The events listed in this area are research seminars, workshops and lectures hosted by Durham University departments and research institutes. If you are not a member of the University, but  wish to enquire about attending one of the events please contact the organiser or host department.


Dante for the Modern Reader

17th January 2018, 18:00, Palace Green Library Learning Centre, Peter Hainsworth and David Robey

Tickets for the lecture, wine reception, and tour of the exhibition 'Hell, Heaven and Hope: A Journey through life and the afterlife with Dante' will cost £12.50. Booking is essential.

Dante’s Divine Comedy is often seen as a kind of encyclopaedia of medieval thought and culture. But it also speaks strongly to the present day. Following on from our Very Short Introduction to Dante, we will discuss the problems and issues that arise in presenting him to the modern general reader, and give our own view of what makes Dante such a startlingly distinctive and original author both within medieval culture and within European literature generally. Though we shall take due account of the distance between Dante and ourselves, we shall emphasise how and why he can be read with pleasure and profit for more than historical reasons.

A new exhibition at Palace Green Library will follow the story of Dante’s Divine Comedy. Reflecting the entire human experience, Dante’s work considers the power of resilience through difficult times and ultimately offers a message of hope.

Peter Hainsworth is an Emeritus Fellow of Lady Margaret Hall, Oxford. After lectureships at Hull and Kent Universities, he taught at Oxford until retiring in 2003. As well as Petrarch the Poet (1986), he has written widely on other Italian authors, medieval and modern. He has recently published two volumes of translations: The Essential Petrarch (2012) and Tales from the Decameron (2015).

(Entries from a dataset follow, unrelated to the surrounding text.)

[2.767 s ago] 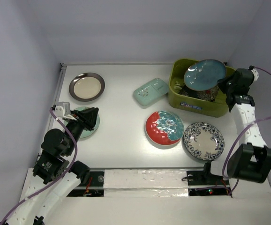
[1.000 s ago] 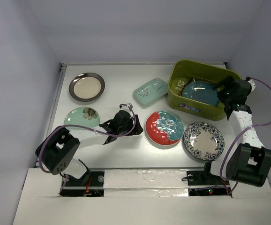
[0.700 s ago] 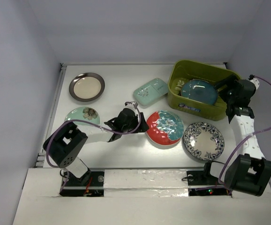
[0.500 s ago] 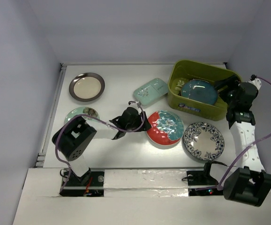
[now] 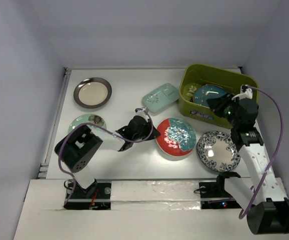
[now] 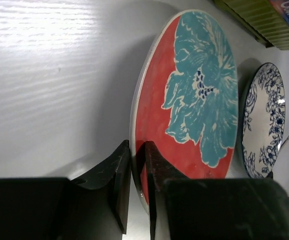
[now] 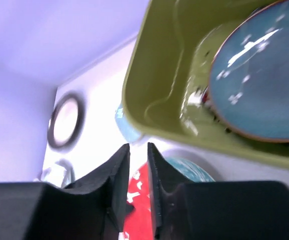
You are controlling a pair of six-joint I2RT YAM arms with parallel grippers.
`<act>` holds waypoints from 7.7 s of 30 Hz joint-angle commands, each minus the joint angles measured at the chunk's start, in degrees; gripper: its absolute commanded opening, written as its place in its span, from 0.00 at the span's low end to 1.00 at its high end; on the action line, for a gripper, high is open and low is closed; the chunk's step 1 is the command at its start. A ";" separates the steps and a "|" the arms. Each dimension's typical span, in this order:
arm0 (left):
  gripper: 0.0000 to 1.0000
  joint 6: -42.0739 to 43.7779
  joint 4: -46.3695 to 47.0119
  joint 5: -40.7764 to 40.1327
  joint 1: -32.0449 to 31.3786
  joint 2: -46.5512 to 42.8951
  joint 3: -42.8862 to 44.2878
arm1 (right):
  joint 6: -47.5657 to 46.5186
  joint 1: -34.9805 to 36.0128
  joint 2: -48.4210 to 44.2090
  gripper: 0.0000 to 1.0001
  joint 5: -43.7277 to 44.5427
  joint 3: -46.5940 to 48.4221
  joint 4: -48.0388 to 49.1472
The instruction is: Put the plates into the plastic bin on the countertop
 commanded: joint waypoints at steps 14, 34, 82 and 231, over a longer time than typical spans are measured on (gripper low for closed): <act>0.00 2.01 -16.36 -1.07 7.21 -43.25 -7.63 | -2.27 17.66 1.96 0.94 -8.02 -10.72 7.20; 0.00 -3.79 -16.02 16.17 15.75 -57.68 -5.34 | 4.65 27.69 19.19 0.70 -17.33 -11.69 31.01; 0.80 24.78 -50.03 -9.85 15.75 -79.21 3.45 | 7.48 -17.92 33.08 0.00 2.43 21.89 4.04; 0.79 20.20 -52.14 -25.75 6.52 -81.14 7.67 | 2.30 -13.42 17.69 0.00 1.20 20.21 2.56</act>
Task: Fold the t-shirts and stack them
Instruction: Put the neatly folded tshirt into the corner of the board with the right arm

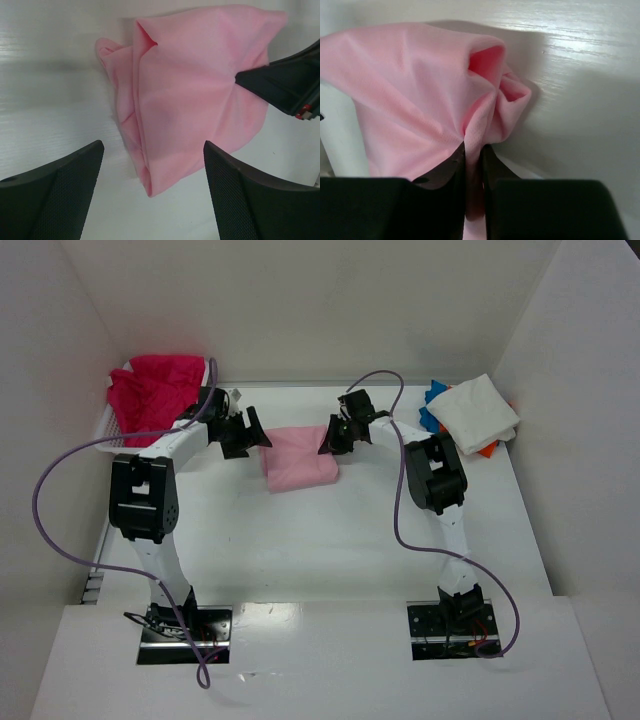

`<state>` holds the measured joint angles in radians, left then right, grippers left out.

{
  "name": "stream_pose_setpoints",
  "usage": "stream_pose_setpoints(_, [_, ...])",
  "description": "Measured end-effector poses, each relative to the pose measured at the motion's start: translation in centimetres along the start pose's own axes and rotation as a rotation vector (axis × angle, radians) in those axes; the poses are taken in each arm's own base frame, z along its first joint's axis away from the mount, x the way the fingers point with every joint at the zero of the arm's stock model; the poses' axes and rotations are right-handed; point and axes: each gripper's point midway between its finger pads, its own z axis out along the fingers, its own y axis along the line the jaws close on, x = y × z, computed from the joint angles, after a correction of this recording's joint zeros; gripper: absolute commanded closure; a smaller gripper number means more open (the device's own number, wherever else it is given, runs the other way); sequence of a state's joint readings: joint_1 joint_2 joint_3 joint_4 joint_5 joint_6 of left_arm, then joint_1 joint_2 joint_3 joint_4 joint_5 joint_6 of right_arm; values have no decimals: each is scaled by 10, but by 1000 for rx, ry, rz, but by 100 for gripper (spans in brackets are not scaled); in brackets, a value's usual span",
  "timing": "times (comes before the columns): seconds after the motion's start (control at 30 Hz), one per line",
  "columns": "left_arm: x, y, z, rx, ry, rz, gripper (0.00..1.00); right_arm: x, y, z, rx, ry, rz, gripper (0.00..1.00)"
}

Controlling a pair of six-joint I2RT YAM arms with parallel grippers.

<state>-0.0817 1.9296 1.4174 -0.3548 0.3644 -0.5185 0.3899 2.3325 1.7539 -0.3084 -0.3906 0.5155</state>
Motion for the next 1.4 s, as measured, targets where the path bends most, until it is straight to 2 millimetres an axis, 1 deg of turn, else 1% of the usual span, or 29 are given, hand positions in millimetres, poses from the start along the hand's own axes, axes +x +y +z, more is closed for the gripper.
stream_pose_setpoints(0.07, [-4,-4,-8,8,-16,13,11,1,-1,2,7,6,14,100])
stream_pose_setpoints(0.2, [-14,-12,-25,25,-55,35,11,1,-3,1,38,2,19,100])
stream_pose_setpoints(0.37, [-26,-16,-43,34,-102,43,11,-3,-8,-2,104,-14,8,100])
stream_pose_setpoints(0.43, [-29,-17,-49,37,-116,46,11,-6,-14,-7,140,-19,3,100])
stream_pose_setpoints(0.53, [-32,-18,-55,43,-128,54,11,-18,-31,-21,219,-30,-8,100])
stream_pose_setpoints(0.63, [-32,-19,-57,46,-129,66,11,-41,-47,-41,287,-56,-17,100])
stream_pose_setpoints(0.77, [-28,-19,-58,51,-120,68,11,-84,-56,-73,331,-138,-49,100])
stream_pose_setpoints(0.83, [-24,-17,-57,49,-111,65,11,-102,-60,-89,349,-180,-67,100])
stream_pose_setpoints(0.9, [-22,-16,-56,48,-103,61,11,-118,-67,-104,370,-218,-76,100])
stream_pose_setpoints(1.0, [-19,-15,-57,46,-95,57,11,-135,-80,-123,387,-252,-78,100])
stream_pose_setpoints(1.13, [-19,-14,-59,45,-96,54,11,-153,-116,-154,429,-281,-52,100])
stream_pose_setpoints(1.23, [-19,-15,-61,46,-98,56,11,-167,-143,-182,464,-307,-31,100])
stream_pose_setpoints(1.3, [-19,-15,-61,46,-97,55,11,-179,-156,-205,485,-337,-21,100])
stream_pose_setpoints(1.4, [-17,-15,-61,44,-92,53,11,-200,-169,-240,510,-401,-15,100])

David Robey was Lecturer in Italian at Oxford, then Professor of Italian at the universities of Manchester and Reading. Chair of the Society for Italian Studies from 1998 to 2003, he is currently Digital Humanities Consultant at the Oxford e-Research Centre. His publications include Sound and Structure in Dante’s ‘Divine Comedy’ (2000), now extended to include the major narrative poems of the Italian Renaissance in an on-line analytical database.